EXERCISE: In the data, find the word "lens" and copy out every line that has it.

TASK INPUTS:
↓

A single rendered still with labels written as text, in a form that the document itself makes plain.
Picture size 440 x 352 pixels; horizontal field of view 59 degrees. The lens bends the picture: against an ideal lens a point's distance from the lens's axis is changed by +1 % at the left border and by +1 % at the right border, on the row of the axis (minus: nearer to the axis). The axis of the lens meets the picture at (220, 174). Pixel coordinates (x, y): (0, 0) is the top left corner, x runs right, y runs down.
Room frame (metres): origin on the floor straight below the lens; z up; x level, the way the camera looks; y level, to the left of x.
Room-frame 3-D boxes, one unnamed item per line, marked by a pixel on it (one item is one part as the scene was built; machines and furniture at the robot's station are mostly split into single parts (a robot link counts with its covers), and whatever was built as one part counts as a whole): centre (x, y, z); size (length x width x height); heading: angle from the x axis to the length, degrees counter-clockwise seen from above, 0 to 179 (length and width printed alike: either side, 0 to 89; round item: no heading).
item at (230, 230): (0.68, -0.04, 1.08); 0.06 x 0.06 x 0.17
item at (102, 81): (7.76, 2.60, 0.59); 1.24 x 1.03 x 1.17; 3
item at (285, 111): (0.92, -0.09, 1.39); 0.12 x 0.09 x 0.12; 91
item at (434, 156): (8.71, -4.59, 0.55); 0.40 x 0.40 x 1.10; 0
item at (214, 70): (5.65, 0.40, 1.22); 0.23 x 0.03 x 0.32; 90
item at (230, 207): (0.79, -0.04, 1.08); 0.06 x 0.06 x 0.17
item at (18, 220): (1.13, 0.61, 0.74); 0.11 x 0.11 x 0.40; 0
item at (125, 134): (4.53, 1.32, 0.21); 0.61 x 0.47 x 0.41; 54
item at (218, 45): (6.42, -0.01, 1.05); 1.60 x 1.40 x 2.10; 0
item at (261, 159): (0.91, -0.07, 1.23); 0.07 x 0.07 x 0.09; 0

↑

TASK SOLUTION:
Picture size 440 x 352 pixels; horizontal field of view 59 degrees. The lens bends the picture: against an ideal lens a point's distance from the lens's axis is changed by +1 % at the left border and by +1 % at the right border, on the row of the axis (minus: nearer to the axis). The axis of the lens meets the picture at (220, 174). Pixel coordinates (x, y): (0, 0) is the top left corner, x runs right, y runs down.
Room frame (metres): origin on the floor straight below the lens; z up; x level, the way the camera looks; y level, to the left of x.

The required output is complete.